20. No Assignment By You; Assignment By VoiceCentral. This Agreement and the rights pertaining hereto may not be assigned, resold, or otherwise transferred in whole or in part by you without VoiceCentral’s prior written consent. In particular, you may not sell accounts or subaccounts to third parties. Notwithstanding the above, this Agreement shall be binding upon your successors and assigns, if any. VoiceCentral may assign or license any or all of its rights and/or obligations hereunder in its free, sole, and unfettered discretion.

 

21. Entire Agreement.  This Agreement constitutes the entire agreement of the parties with respect to the subject matter hereof, and supersedes and cancels all other prior agreements, discussion, or representations, whether written or oral. No officer, employee or representative of VoiceCentral or you has any authority to make any representation or promise in connection with this Agreement or the subject matter thereof which is not contained expressly in this Agreement, and VoiceCentral and you hereby acknowledge and agree that neither VoiceCentral nor you have executed this Agreement in reliance upon any such representation or promise.

 

22. Modification.

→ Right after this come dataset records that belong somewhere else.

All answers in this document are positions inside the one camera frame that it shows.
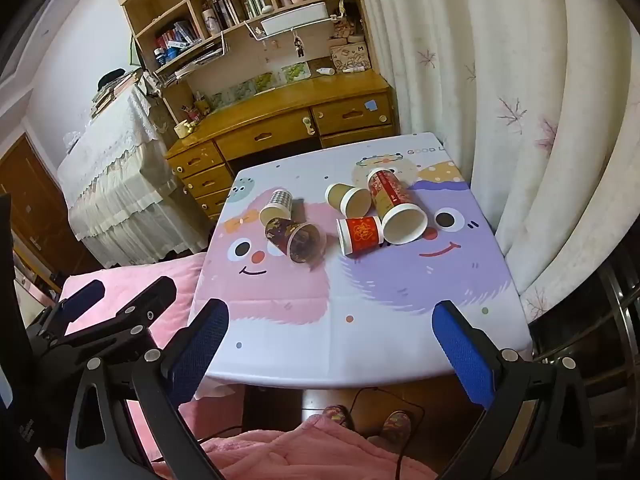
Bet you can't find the tall red gold paper cup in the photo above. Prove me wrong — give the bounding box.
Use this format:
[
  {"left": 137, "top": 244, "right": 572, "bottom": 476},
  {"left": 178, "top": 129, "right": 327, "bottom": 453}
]
[{"left": 367, "top": 168, "right": 429, "bottom": 245}]

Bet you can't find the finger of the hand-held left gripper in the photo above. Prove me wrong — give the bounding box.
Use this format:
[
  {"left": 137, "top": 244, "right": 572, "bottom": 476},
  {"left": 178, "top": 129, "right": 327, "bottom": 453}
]
[
  {"left": 50, "top": 276, "right": 179, "bottom": 361},
  {"left": 25, "top": 279, "right": 107, "bottom": 342}
]

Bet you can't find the white floral curtain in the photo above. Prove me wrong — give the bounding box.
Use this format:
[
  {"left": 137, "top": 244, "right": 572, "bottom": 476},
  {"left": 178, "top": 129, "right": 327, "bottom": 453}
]
[{"left": 350, "top": 0, "right": 640, "bottom": 322}]

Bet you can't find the lace-covered cabinet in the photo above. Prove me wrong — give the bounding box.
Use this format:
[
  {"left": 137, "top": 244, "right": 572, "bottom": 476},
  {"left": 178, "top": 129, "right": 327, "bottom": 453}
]
[{"left": 56, "top": 82, "right": 211, "bottom": 269}]

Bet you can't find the dark red patterned paper cup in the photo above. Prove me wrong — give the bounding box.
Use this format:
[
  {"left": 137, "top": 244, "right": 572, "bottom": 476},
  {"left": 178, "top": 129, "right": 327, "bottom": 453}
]
[{"left": 265, "top": 217, "right": 328, "bottom": 265}]

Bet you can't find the pink fleece robe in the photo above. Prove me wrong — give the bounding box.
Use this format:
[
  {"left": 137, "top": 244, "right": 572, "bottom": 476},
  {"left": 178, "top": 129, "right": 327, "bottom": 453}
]
[{"left": 150, "top": 414, "right": 442, "bottom": 480}]

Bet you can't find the checkered paper cup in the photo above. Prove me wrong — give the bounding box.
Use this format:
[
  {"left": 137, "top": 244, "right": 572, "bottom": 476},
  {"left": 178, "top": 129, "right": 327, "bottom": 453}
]
[{"left": 259, "top": 189, "right": 294, "bottom": 227}]

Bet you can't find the small red paper cup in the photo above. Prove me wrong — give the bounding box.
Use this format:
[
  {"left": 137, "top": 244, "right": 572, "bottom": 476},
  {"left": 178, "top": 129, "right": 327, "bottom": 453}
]
[{"left": 336, "top": 216, "right": 385, "bottom": 258}]

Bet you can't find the brown wooden door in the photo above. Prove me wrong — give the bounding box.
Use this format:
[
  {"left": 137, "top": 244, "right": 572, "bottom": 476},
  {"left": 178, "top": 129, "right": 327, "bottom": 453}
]
[{"left": 0, "top": 132, "right": 103, "bottom": 292}]

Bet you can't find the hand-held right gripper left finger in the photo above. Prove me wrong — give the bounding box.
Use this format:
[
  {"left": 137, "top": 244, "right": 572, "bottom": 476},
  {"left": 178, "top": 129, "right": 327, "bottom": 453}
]
[{"left": 65, "top": 298, "right": 231, "bottom": 480}]

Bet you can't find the brown corrugated paper cup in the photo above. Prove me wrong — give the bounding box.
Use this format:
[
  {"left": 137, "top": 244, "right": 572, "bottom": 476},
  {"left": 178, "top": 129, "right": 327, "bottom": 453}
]
[{"left": 325, "top": 183, "right": 372, "bottom": 215}]

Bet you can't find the white storage tray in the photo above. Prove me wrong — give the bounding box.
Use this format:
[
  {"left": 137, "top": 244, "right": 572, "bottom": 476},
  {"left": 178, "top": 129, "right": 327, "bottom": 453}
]
[{"left": 260, "top": 2, "right": 329, "bottom": 36}]

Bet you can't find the cartoon printed tablecloth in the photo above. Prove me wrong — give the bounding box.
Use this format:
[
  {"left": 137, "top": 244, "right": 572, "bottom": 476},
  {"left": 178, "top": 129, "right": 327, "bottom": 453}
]
[{"left": 197, "top": 132, "right": 534, "bottom": 391}]

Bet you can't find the patterned slipper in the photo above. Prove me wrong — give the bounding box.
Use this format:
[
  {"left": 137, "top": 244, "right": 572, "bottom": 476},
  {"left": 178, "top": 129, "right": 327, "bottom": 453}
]
[
  {"left": 381, "top": 410, "right": 413, "bottom": 442},
  {"left": 321, "top": 405, "right": 355, "bottom": 431}
]

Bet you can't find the stack of books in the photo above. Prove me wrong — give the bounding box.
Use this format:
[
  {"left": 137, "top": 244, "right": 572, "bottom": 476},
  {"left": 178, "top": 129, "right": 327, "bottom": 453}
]
[{"left": 90, "top": 72, "right": 147, "bottom": 117}]

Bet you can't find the wooden desk with drawers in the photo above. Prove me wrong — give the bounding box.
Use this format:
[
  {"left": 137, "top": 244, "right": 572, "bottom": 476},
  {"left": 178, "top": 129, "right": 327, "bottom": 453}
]
[{"left": 165, "top": 70, "right": 401, "bottom": 222}]

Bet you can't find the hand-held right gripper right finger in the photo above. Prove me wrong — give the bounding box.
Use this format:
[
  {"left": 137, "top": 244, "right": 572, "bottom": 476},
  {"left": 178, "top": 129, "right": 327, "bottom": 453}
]
[{"left": 432, "top": 300, "right": 597, "bottom": 480}]

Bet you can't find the black cable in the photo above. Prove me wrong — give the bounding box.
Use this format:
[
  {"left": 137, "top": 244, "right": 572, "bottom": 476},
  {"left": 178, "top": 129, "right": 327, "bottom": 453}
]
[{"left": 347, "top": 385, "right": 427, "bottom": 480}]

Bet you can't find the wooden bookshelf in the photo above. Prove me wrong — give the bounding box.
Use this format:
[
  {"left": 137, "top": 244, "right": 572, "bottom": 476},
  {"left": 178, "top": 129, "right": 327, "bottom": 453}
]
[{"left": 107, "top": 0, "right": 382, "bottom": 92}]

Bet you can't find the white cartoon bottle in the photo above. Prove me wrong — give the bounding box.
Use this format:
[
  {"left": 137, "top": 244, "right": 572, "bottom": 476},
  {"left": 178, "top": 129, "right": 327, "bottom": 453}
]
[{"left": 201, "top": 2, "right": 224, "bottom": 37}]

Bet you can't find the wire rack with papers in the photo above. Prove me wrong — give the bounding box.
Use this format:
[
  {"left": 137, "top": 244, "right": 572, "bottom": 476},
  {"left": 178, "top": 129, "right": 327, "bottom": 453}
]
[{"left": 154, "top": 32, "right": 232, "bottom": 87}]

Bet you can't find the dark metal frame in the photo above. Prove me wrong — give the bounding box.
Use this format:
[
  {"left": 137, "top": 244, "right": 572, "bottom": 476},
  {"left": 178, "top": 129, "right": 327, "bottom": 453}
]
[{"left": 529, "top": 255, "right": 640, "bottom": 461}]

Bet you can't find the beige doodle box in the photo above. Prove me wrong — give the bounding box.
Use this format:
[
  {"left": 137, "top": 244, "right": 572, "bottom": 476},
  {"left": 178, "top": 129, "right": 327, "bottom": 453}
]
[{"left": 330, "top": 42, "right": 372, "bottom": 73}]

This Agreement may be materially altered by VoiceCentral by posting the new version of the Agreement at VoiceCentralp.Net and if posted in this manner, shall be effective immediately upon posting such notice. In the event that VoiceCentral does materially change the terms of this Agreement, you accept and shall be bound by such changed terms unless you opt to terminate the Agreement within thirty days of the posting of notice of such change. You may not modify this Agreement, in whole or in part, and any such modification or attempt to modify shall not be enforceable unless reduced to writing and signed by a duly authorized representative of VoiceCentral. No additional or conflicting term in any other document used by you will have any legal effect.

 

23. Statute Of Limitations.  Customer agrees that regardless of any statute or law to the contrary, any claim or cause of action arising out of or related to use of the Service or this Agreement must be filed within one year after such claim or cause of action arose or be forever barred.

 

24.  Employee Non-Solicit.   Customer shall not directly and shall ensure that its affiliates do not, directly or indirectly, solicit or attempt to solicit for employment any persons employed by VoiceCentral. If any employee of VoiceCentral, as a result of active recruitment solicitation by you, becomes employed by you, you agree to pay VoiceCentral at the time of such employment an amount equal to fifty (50%) of the employee’s estimated income during the first year of employment. This paragraph does not pertain to unsolicited employees that voluntarily approach you for employment.